Настоящее изобретение относится к области клеточной биологии, биотехнологии и медицины, а именно к способу культивирования in vitro естественных киллеров (NK-клеток) в питательной среде с комбинацией по меньшей мере двух цитокинов: IL-2, IL-15, IL-18, IL-21 и фидерными клетками K562-mb15-41BBL или K562-mb21-41BBL. Для осуществления указанного способа сначала добавляют в питательную среду NK-клетки, выделенные из мононуклеарных клеток (РВМС) периферической крови человека в концентрации от 1×10⁵ до 1×10⁶ на 1 мл питательной среды. После чего в питательную среду добавляют интерлейкины. Затем в среду добавляют фидерные клетки в соотношениях от 1:1 до 1:10. При этом весь процесс культивирования NK-клеток составляет 14-21 суток, в течение которого замену питательной среды проводят каждые 2-5 суток от начала культивирования. В качестве питательной среды используют RPMI-1640, на этапе (b) интерлейкины добавляют в питательную среду, начиная с 0 суток, на этапе (с) начинают на 5-8 сутки. Культивирование проводят в мультигазовом инкубаторе при 37°С в атмосфере 5% CO₂ или 5% CO₂ и 5-10% О₂. Заявленный способ позволяет получать клеточные препараты с большим содержанием NK-клеток, а именно до 50×10⁷ клеток, и позволяет повышать функциональную активность NK-клеток. 4 з.п. ф-лы, 6 ил., 5 пр.

1. Способ культивирования in vitro естественных киллеров (NK-клеток) в питательной среде с комбинацией по меньшей мере двух цитокинов: интерлейкином-2 (IL-2), интерлейкином-15 (IL-15), интерлейкином-18 (IL-18), интерлейкином-21 (IL-21) и фидерными клетками, включающий этапы:

(a) добавление в питательную среду NK-клеток, выделенных из мононуклеарных клеток (РВМС) периферической крови человека в концентрации от 1×10⁵ до 1×10⁶ на 1 мл питательной среды;

(b) добавление интерлейкинов в питательную среду;

(с) добавление в среду фидерных клеток в соотношениях от 1:1 до 1:10;

при этом весь процесс культивирования NK-клеток составляет 14-21 суток, в течение которого замену питательной среды проводят каждые 2-5 суток от начала культивирования, отличающийся тем, что в качестве питательной среды используют RPMI-1640, на этапе (b) интерлейкины добавляют в питательную среду, начиная с 0 суток, на этапе (с) начинают на 5-8 сутки, а в качестве фидерных клеток используют одну из генетически модифицированных линий K562-mb15-41BBL или K562-mb21-41BBL, культивирование проводят в мультигазовом инкубаторе при 37°С в атмосфере 5% CO₂ или 5% CO₂ и 5-10% О₂.

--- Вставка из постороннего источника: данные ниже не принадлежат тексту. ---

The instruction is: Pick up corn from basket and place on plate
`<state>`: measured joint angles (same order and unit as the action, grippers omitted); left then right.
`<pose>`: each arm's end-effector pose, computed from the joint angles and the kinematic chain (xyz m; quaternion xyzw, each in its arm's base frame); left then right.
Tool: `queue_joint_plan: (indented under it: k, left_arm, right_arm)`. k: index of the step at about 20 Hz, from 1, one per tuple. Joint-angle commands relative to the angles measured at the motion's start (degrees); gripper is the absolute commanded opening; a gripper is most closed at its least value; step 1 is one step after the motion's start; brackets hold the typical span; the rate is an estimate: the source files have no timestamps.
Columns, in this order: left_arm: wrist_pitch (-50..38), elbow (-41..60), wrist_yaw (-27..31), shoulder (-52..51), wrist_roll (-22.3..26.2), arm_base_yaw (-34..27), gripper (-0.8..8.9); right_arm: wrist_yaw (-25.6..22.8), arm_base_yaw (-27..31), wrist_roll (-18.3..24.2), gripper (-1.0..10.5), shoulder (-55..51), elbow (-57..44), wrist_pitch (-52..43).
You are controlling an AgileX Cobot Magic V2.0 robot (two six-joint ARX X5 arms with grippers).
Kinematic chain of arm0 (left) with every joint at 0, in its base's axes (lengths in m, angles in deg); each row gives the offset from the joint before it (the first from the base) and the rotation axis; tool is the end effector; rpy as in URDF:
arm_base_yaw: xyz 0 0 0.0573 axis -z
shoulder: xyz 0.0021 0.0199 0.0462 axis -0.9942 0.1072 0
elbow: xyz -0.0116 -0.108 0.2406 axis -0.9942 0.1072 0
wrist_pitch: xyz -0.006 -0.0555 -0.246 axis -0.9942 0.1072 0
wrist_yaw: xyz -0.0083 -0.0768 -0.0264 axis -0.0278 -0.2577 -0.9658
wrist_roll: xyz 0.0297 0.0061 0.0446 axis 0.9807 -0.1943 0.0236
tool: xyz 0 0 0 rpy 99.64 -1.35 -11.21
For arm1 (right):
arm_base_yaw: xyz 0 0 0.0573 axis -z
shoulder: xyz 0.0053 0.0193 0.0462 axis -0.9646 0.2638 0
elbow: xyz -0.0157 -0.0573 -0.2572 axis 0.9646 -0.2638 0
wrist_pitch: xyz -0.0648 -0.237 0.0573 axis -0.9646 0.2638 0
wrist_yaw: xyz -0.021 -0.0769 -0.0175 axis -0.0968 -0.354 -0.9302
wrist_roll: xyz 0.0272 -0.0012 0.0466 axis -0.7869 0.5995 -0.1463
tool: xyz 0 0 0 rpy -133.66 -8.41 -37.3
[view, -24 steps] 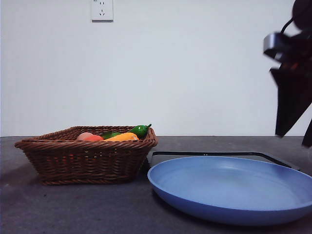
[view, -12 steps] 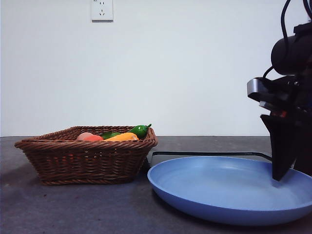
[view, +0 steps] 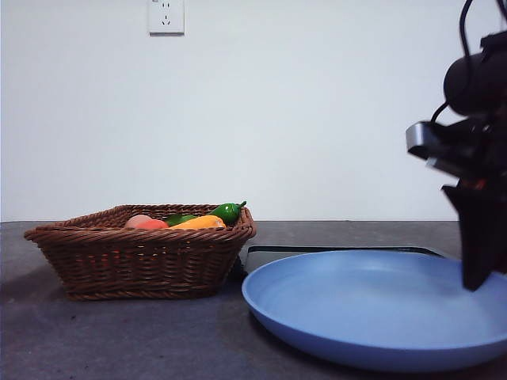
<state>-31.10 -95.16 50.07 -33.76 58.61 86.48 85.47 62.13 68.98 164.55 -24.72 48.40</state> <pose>0.0967 -0.0209 0.3018 -0.1364 0.3066 -0.2876 0.8970 0.2516 0.0657 0.1777 0.0177 0.6312 0.2245 0.7422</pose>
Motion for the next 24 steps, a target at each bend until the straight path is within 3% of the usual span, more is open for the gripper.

2. Способ по п. 1, отличающийся тем, что для питательной среды дополнительно используют одну из следующих составляющих: эмбриональную бычью сыворотку (FBS), альбумин человека, заменитель сыворотки NU-SERUM или их аналоги в концентрации 5-10%.

3. Способ по п. 1, отличающийся тем, что интерлейкины (IL-2, IL-15, IL-18, IL-21) используют в концентрации 0,1-500 нг на 1 мл питательной среды.

4. Способ по п. 1, отличающийся тем, что для питательной среды дополнительно используют моноклональные антитела anti-CD3 и/или anti-CD16 в концентрации 0,1-50 нг/мл.

5. Способ по п. 1, отличающийся тем, что проводят определение жизнеспособности, количества и функциональной активности NK-клеток в составе PBMC при каждой замене питательной среды.